The normal (single pair) matching code in libem/match.py and benchmark/util.py are left as is in anticipation of rework in PR #32. The TODOs in benchmark/util.py require changes from PR #33.

zenodflow commented 2 months ago

Nice! This is a key feature. @daiwaid Could you add an example in examples/optimize/batch.py? I will also use it to run some testing on your branch to help the review. Thanks!

In the example, perhaps do just 10 pairs to avoid burning tokens. Also, print out the stats so that we now about the latency etc.

daiwaid commented 2 months ago

Added example, and dealt with case when model will only output a single answer for an entire batch.

zenodflow commented 2 months ago

Please check #35 (note that #33 was merged earlier).

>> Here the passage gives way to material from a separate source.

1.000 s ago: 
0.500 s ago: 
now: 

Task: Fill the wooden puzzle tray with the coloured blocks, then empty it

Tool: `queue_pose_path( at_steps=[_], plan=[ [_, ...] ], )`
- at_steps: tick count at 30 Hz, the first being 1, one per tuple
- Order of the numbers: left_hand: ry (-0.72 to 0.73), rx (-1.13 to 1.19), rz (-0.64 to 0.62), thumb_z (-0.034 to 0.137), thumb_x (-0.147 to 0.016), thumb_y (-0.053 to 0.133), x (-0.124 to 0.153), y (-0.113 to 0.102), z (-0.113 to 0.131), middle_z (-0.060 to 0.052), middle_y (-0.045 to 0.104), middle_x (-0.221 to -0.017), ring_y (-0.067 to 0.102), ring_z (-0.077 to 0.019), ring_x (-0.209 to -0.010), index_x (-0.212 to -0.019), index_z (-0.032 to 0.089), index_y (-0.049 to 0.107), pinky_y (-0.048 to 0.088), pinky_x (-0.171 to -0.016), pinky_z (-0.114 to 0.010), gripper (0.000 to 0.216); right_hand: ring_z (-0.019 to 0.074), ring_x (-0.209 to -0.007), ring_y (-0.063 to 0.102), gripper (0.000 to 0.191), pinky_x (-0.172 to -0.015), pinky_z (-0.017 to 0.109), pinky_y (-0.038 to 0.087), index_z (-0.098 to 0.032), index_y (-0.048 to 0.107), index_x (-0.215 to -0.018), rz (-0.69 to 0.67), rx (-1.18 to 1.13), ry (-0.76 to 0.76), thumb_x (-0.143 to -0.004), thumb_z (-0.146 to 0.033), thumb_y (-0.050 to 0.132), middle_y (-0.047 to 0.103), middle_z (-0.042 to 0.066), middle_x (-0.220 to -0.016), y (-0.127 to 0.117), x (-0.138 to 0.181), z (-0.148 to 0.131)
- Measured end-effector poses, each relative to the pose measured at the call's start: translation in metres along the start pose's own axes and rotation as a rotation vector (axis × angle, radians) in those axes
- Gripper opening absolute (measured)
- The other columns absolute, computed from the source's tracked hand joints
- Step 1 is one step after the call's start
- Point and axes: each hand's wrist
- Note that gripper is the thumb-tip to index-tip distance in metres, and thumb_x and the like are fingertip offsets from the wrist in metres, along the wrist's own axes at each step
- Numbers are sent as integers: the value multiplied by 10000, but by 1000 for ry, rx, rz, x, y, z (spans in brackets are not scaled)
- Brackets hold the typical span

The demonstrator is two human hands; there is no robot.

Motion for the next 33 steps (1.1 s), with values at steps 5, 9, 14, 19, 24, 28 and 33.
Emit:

daiwaid commented 2 months ago

Merged new changes from #33, #35 and cleaned up commit history to align with main branch.

zenodflow commented 2 months ago

This should be now good to go.

Keeping a note on the performance improvements:

Benchmark: Matching done in 107.63s.
Benchmark: Precision     66.57
Benchmark: Recall    93.59
Benchmark: F1 score  77.8
Benchmark: Cost      $0.53134

This is on the amazon-google dataset; we see roughly 7x faster completion, 3% higher F1, with half of the cost.